A healthcare revolution

Cancer survival predicted based on doctors’ notes

A team of researchers led by John-Jose Nunez, a psychiatrist and clinical research fellow with the UBC Mood Disorders Centre and BC Cancer, has developed an AI model that predicts cancer patient survival more accurately and with more readily available data than previous tools. It uses natural language processing to analyze oncologist notes from a patient’s initial consultation and picks up on unique cues – such as underlying health conditions, past substance use, and family histories – to predict the length of survival with greater than 80 per cent accuracy. “The AI essentially reads the consultation document similar to how a human would read it,” says Nunez, adding that such knowledge can optimize cancer care. “It might suggest health providers make an earlier referral to supportive services or offer a more aggressive treatment option upfront.” The model also has the advantage of being applicable to all types of cancers and can be quickly trained using local data to improve performance in specific regions.

Cancer cells analyzed using a smartphone app

A first-of-its-kind smartphone app is putting cell analytics directly into the hands of laboratory scientists. Named SnapCyte, the app produces accurate cell growth data faster than preceding technologies and at a fraction of the cost. “All you have to do is take the plate with the cell culture out of an incubator for a minute and put it under a microscope, where you can then snap a picture of it with your smartphone,” says Mads Daugaard, associate professor of urologic sciences at UBC and senior research scientist at the Vancouver Prostate Centre, where the app was developed. Used in the analysis of cancer cells and other diseases at a microscopic scale, the app aims to supercharge the development of novel, personalized medical treatments. Its AI algorithm is continuously learning and improving from the data received from users, says Daugaard, and the cloud-based platform means that the big data gathered can be easily shared to further advance research. 
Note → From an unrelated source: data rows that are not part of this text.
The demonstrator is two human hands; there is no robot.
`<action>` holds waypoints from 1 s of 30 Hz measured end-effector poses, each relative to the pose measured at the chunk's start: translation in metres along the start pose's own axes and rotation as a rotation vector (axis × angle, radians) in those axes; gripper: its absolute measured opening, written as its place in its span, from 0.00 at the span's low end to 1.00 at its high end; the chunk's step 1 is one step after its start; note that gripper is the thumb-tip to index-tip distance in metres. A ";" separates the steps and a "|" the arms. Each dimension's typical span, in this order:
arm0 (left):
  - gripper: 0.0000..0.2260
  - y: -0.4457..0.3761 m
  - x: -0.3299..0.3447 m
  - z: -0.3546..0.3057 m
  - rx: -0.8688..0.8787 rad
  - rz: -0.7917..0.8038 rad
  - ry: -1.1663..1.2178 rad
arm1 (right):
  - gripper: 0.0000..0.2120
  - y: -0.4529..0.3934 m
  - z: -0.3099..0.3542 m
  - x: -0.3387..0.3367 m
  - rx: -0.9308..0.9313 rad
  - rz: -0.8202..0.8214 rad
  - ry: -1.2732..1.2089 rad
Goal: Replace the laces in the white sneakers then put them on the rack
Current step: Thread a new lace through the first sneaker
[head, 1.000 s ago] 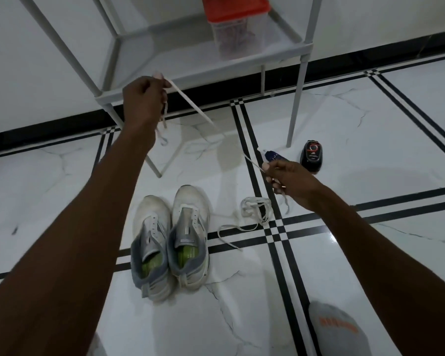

Sepsis detected in time to save lives

Sepsis is responsible for one in five deaths worldwide but is difficult to detect early on. It usually takes 24-48 hours before doctors can be certain of a case and treat it, but for every hour’s delay the risk of death increases by as much as 7.6 per cent. In 2021, researchers at UBC’s Hancock Lab pioneered a highly accurate method for detecting sepsis using machine learning. Arjun Baghela, a grad student under Dr. Bob Hancock at the time, led a large clinical genomics study of ER patients diagnosed with sepsis to gain insight into the dysfunctional immune responses it involves. The researchers used a machine learning model to identify sets of genes that can be used to predict whether or not a patient will acquire sepsis. Within one hour of a patient’s admission, doctors can now measure specific gene-expression biomarkers of sepsis and detect the specific dysfunctional response to infection that indicates development of sepsis, allowing them to quickly determine the most appropriate treatment.

Drug development supercharged by machine learning

Developing new drugs has typically involved a years-long process of screening millions of chemicals for their potential efficacy against disease. But during the COVID-19 pandemic, a UBC team led by Dr. Artem Cherkasov developed Deep Docking, a technology that has accelerated the process by up to 100 times. It uses machine learning to screen hundreds of billions of molecular structures to see how well they fit into a target protein in order to disable it – in the case of the COVID-19 virus, an enzyme crucial to its replication. The team was able to produce a short list of highly promising drug compounds for treating people infected with the virus in just 19 days, says Cherkasov, a professor in UBC’s department of urologic sciences. Beyond COVID-19, Deep Docking offers a blueprint for supercharging drug development in general, and the data collected is available to scientists around the world, giving them access to billions of molecules they can use for their research.

Rehab of stroke patients supported by “smart glove”

UBC electrical and computer engineering professor Peyman Servati, PhD student Arvin Tashakori, and their team at Vancouver startup Texavie have developed a groundbreaking “smart glove” capable of tracking even the smallest hand and finger movements and grasp forces of stroke survivors during rehabilitation exercises. The washable glove features a sophisticated network of highly sensitive sensor yarns woven into a comfortable stretchy fabric. The sensor data is wirelessly transmitted and analyzed using AI algorithms that allow care providers to fine-tune their exercise programs for the best possible results, even remotely, says Janice Eng, a professor of medicine who tested the glove with stroke patients. The glove is less expensive than motion-capture cameras but just as accurate, says Servati, whose team has developed advanced methods to manufacture it at a relatively low cost. The technology has numerous other potential applications, for example in augmented reality, robotics, and sign-language translation.